Each line from the first entry to the line with "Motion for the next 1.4", both included, is to be returned unchanged, with any pictures dropped.

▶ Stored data
....

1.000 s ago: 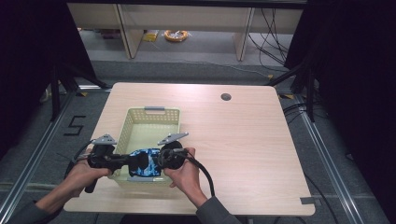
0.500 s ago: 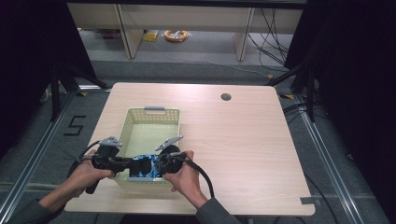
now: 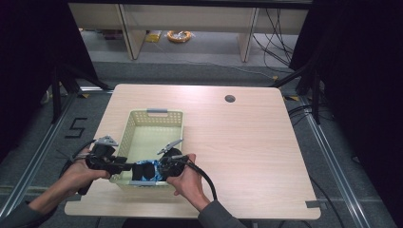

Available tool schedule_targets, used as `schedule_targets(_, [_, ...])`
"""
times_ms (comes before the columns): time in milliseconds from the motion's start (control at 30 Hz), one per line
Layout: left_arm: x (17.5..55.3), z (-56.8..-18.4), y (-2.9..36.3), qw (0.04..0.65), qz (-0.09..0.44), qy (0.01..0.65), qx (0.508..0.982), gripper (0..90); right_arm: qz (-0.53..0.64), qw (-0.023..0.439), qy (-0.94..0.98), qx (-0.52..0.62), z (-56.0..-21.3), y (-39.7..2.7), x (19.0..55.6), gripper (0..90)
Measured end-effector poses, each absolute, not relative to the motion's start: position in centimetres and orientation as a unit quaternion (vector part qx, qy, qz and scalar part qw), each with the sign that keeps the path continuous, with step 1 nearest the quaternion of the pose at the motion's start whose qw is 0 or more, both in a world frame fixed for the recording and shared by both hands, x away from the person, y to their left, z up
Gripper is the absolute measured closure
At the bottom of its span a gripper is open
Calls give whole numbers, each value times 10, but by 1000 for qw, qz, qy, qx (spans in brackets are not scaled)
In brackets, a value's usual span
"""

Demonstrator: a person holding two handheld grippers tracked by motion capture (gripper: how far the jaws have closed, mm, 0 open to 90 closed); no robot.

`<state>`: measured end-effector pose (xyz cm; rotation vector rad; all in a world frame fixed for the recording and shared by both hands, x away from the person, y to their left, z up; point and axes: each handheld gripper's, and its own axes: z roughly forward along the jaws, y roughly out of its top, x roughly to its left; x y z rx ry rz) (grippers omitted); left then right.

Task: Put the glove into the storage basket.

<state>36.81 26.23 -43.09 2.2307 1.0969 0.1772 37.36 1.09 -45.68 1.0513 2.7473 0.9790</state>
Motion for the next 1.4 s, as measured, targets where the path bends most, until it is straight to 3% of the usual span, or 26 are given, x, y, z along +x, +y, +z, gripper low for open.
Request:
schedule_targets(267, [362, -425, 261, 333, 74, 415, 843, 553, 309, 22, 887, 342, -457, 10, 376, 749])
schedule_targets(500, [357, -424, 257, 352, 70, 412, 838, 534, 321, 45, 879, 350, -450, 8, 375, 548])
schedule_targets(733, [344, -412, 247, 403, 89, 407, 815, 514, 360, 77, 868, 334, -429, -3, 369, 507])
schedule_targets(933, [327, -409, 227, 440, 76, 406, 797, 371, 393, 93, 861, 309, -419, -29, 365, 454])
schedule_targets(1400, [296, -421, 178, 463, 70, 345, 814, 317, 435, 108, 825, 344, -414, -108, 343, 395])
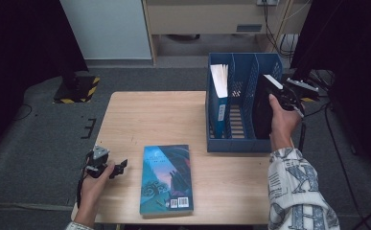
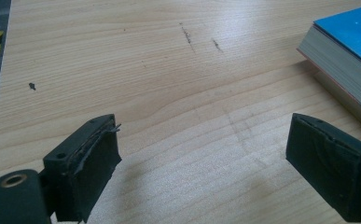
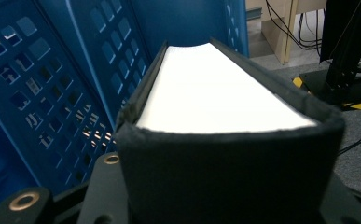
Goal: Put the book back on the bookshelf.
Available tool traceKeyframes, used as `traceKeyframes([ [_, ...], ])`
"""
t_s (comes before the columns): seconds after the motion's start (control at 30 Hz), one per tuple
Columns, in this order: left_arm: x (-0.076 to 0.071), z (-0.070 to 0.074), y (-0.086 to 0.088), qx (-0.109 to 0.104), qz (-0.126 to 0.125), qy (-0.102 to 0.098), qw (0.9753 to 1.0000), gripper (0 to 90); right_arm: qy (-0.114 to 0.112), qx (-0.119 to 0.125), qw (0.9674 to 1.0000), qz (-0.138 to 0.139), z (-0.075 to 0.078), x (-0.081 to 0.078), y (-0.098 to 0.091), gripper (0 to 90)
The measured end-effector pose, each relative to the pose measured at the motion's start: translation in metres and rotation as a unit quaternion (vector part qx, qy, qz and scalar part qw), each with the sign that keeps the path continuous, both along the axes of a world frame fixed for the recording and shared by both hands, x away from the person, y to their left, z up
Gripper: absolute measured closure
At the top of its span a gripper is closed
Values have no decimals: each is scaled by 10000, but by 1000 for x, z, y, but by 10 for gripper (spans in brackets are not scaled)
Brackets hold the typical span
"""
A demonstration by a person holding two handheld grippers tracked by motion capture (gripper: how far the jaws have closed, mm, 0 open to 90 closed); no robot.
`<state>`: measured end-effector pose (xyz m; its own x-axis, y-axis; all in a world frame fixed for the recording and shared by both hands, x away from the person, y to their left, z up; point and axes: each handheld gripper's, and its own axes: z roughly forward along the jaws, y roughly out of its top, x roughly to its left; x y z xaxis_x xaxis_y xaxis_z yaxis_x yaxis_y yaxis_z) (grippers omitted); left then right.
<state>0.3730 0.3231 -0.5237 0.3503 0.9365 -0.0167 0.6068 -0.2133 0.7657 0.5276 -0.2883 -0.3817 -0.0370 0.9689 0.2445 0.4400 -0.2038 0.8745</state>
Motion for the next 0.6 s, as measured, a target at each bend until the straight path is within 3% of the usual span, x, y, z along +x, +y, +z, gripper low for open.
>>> traceKeyframes([
  [0.6, 0, 0, 0, 18, -28, 5, 10000, 89, -36, -55, 9999, -121, -10, 14, 5, 526],
])
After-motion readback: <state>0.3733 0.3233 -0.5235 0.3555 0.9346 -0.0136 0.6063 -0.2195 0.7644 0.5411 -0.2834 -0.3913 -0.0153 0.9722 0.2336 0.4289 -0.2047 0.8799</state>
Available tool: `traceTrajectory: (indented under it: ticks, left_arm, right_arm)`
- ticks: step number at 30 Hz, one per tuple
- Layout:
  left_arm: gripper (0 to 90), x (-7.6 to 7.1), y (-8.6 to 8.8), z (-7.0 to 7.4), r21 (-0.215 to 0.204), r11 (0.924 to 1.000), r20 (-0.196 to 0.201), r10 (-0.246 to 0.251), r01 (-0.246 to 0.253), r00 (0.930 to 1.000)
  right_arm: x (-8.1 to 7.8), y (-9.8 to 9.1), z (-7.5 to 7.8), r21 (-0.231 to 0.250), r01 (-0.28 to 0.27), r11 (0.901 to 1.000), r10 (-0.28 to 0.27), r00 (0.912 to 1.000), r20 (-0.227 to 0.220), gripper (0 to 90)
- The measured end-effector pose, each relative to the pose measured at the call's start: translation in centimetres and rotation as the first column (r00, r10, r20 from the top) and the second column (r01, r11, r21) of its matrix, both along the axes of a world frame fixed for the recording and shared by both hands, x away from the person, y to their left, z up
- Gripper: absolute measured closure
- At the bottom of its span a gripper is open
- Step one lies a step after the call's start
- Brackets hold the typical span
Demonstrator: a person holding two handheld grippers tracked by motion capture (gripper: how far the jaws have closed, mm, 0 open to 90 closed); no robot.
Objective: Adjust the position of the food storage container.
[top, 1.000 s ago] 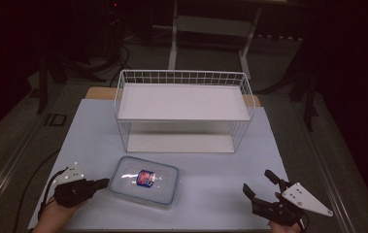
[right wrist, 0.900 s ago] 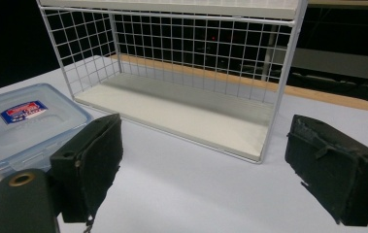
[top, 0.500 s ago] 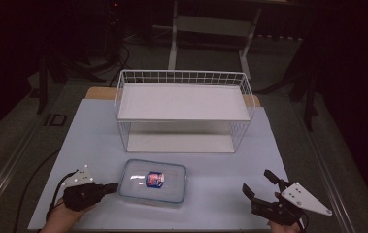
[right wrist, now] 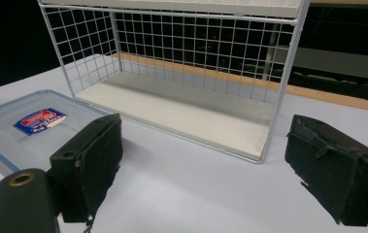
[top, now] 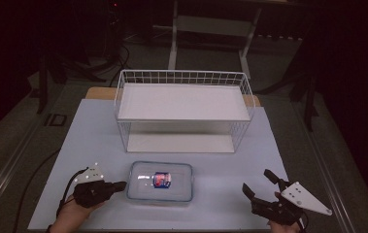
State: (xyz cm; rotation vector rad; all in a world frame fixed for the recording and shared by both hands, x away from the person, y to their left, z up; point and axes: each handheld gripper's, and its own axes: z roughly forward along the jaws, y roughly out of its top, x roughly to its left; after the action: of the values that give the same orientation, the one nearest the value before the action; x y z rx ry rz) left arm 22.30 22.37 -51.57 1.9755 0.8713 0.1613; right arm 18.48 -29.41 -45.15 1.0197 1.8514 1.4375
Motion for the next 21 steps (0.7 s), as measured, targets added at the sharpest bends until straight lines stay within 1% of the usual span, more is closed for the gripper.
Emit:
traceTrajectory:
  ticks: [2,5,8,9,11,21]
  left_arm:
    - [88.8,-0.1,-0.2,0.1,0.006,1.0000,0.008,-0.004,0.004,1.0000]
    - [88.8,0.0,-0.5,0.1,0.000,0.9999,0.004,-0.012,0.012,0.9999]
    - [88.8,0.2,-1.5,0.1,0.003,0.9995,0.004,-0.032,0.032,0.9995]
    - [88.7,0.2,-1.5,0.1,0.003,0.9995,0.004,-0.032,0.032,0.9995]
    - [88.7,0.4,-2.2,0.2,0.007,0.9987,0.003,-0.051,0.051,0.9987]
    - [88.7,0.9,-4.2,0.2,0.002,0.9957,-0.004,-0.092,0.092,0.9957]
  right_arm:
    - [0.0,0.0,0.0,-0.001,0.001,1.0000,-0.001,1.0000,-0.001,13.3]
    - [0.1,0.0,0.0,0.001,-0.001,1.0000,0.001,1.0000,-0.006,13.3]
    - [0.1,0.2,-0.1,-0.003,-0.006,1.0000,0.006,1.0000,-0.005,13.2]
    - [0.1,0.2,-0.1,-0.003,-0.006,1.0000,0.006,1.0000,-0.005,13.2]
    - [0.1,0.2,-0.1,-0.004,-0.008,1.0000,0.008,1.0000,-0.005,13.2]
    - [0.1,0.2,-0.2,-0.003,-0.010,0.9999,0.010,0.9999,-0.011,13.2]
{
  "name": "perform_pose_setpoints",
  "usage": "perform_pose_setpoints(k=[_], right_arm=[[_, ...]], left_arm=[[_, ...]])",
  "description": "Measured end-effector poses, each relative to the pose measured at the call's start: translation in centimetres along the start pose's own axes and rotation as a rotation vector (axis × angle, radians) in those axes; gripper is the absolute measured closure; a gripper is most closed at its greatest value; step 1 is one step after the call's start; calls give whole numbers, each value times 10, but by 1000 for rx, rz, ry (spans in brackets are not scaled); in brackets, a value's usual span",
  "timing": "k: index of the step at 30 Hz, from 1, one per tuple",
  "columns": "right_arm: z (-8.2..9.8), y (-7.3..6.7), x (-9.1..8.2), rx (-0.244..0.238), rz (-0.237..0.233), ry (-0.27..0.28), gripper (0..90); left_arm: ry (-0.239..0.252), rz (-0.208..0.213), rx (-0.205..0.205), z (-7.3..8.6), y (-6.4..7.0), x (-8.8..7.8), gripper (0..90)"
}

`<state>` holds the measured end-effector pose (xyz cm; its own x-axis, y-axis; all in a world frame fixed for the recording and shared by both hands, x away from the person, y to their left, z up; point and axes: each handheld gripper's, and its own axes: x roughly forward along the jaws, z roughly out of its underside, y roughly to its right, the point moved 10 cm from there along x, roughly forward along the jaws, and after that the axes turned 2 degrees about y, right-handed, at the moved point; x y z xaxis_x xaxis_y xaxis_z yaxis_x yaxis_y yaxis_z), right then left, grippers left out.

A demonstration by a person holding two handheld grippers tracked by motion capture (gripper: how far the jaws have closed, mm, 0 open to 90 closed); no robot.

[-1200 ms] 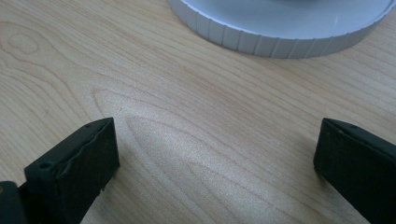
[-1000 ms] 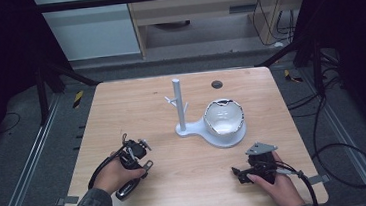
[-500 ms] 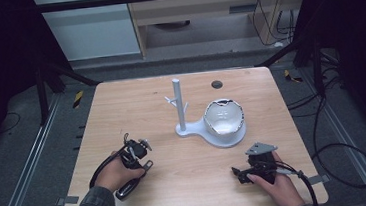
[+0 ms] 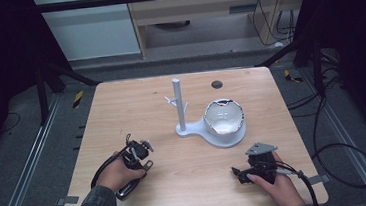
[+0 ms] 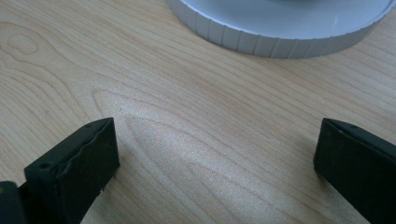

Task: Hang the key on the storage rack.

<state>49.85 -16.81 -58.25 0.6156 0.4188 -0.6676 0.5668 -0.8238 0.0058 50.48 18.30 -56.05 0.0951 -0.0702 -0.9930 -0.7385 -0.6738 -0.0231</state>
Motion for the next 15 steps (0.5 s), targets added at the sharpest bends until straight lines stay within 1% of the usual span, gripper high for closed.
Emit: perform_pose_setpoints(k=[7, 9, 11, 13, 15], right_arm=[[0, 0, 0, 1, 0, 0, 4], [0, 0, 0, 1, 0, 0, 5], [0, 0, 0, 1, 0, 0, 4], [0, 0, 0, 0, 0, 0, 5], [0, 0, 0, 1, 0, 0, 5]], left_arm=[[5, 1, -3, 0, 0, 1, 695], [6, 7, -6, 1, -1, 1, 709], [12, 7, -9, 0, 0, 1, 745], [7, 9, 2, 2, 1, 0, 779], [16, 8, 2, 2, 1, 0, 788]])
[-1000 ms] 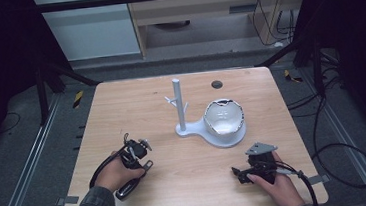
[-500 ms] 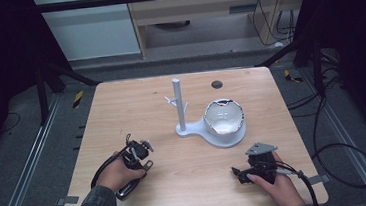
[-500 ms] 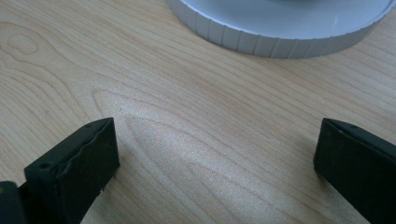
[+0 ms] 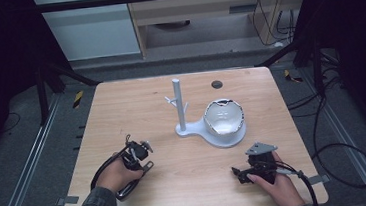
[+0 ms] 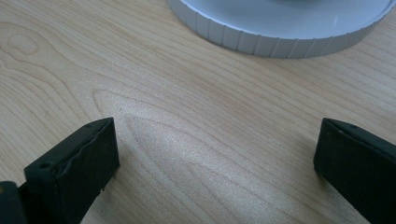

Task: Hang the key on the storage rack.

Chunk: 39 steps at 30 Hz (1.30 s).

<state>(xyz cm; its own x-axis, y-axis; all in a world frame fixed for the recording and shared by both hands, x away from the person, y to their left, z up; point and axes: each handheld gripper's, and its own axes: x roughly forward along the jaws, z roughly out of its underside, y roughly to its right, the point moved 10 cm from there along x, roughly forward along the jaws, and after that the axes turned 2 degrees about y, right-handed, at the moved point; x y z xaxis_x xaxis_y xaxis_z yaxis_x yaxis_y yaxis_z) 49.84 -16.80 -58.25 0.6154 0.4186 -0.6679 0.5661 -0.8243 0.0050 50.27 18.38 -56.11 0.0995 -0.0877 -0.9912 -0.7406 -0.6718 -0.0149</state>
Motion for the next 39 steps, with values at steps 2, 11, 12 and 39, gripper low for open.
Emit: perform_pose_setpoints(k=[2, 11, 12, 39], right_arm=[[0, 0, 0, -1, 0, 0, 4], [0, 0, 0, 0, 0, 0, 4], [0, 0, 0, -1, 0, 0, 5], [-1, 0, 1, 14, 13, 2, 4]], left_arm=[[9, -6, 3, 1, -1, -2, 791], [160, 9, -10, 4, 3, -21, 797], [187, 15, -14, 6, 4, -24, 797], [541, -22, -67, 25, -3, -96, 804]])
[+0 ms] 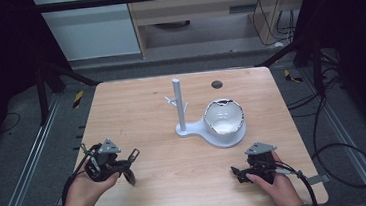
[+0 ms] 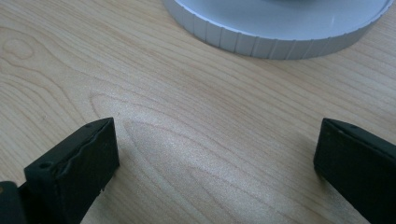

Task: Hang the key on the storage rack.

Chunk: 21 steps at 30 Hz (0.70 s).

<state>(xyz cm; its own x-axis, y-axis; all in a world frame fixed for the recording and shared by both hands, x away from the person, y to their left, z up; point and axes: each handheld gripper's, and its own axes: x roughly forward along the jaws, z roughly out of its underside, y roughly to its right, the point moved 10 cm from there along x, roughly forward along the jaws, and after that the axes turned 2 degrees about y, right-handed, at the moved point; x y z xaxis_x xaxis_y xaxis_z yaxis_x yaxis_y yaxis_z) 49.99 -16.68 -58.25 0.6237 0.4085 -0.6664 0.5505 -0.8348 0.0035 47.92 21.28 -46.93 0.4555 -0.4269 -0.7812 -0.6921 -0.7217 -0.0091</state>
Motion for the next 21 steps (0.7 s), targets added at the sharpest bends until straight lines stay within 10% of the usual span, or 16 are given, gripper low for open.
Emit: perform_pose_setpoints(k=[21], right_arm=[[0, 0, 0, 0, -1, 0, 4]], left_arm=[[91, -12, -4, -41, -3, 10, 804]])
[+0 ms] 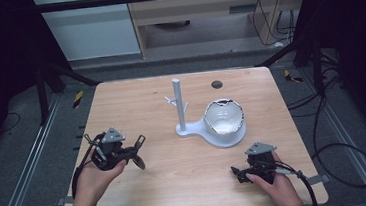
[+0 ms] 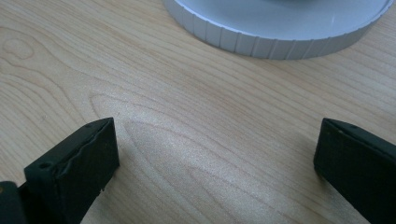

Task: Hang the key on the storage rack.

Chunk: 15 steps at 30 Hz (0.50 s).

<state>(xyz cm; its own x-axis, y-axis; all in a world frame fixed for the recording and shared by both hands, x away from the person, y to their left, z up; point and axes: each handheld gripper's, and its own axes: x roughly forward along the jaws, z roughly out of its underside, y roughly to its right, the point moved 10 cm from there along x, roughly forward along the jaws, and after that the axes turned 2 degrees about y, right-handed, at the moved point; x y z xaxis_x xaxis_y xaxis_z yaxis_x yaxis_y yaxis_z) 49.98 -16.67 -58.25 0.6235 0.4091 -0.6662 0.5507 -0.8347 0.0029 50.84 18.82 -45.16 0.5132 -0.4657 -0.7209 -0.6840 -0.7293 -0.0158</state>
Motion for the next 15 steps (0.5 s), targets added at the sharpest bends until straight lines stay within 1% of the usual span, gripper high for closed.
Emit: perform_pose_setpoints(k=[6, 7, 11, 12, 15], right_arm=[[0, 0, 0, 0, 0, 0, 5], [0, 0, 0, 0, 0, 0, 4], [0, 0, 0, 0, 0, 0, 4], [0, 0, 0, 0, 0, 0, 4], [0, 0, 0, 0, 0, 0, 5]], left_arm=[[25, 1, -1, -12, 3, 1, 803], [26, -5, 5, -13, 3, 1, 803], [32, -1, 12, -19, 7, 3, 804], [29, -2, 22, -21, 7, 3, 803], [35, -4, 26, -27, 11, 4, 803]])
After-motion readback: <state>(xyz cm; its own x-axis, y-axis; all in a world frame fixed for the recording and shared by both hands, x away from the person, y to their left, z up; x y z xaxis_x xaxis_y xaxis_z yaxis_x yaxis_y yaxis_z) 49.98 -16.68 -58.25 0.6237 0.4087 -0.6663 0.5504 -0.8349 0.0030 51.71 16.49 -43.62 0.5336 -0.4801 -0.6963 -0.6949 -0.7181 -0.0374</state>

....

▶ ANSWER
1.000 s ago: 
0.500 s ago: 
now: 

Available tool schedule_targets, used as `schedule_targets(_, [_, ...])`
"""
times_ms (comes before the columns): time in milliseconds from the motion's start (control at 30 Hz), one per line
Layout: left_arm: x (17.5..55.3), z (-56.8..-18.4), y (-2.9..36.3), qw (0.04..0.65), qz (-0.09..0.44), qy (0.01..0.65), qx (0.508..0.982), gripper (0..90); right_arm: qz (-0.53..0.64), qw (-0.023..0.439), qy (-0.94..0.98), qx (-0.52..0.62), z (-56.0..-21.3), y (-39.7..2.7), x (19.0..55.6), gripper (0..90)
Measured end-effector poses, each absolute, not relative to the motion's start: position in centimetres and orientation as a unit quaternion (vector part qx, qy, qz and scalar part qw), each with the sign that keeps the path continuous, with step 1 nearest the quaternion of the pose at the motion's start whose qw is 0 or more, both in a world frame fixed for the recording and shared by both hands, x away from the person, y to their left, z up
Gripper is the absolute measured closure
At the bottom of its span a gripper is open
Calls give whole numbers, each value times 10, but by 1000 for qw, qz, qy, qx (spans in brackets are not scaled)
In brackets, a value's usual span
"""

Demonstrator: a person holding two handheld grippers tracked by motion capture (gripper: how far the jaws have closed, mm, 0 open to 90 closed); no robot.

`<state>`: measured end-effector pose (xyz cm; rotation vector rad; all in a world frame fixed for the recording and shared by both hands, x away from the person, y to their left, z up; point and axes: each handheld gripper's, and its own axes: z roughly forward along the jaws, y roughly out of its top, x roughly to its left; x y z rx ry rz) (grippers omitted); left then right.

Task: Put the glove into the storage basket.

<state>36.81 26.23 -43.09 2.2307 1.0969 0.1772 37.36 1.09 -45.68 1.0513 2.7473 0.9790</state>
Motion for the next 1.4 s, as measured, targets where the path bends most, until it is straight to 3% of the usual span, or 26 are given, x, y, z along +x, +y, +z, gripper low for open.

The work on this exercise has been completed.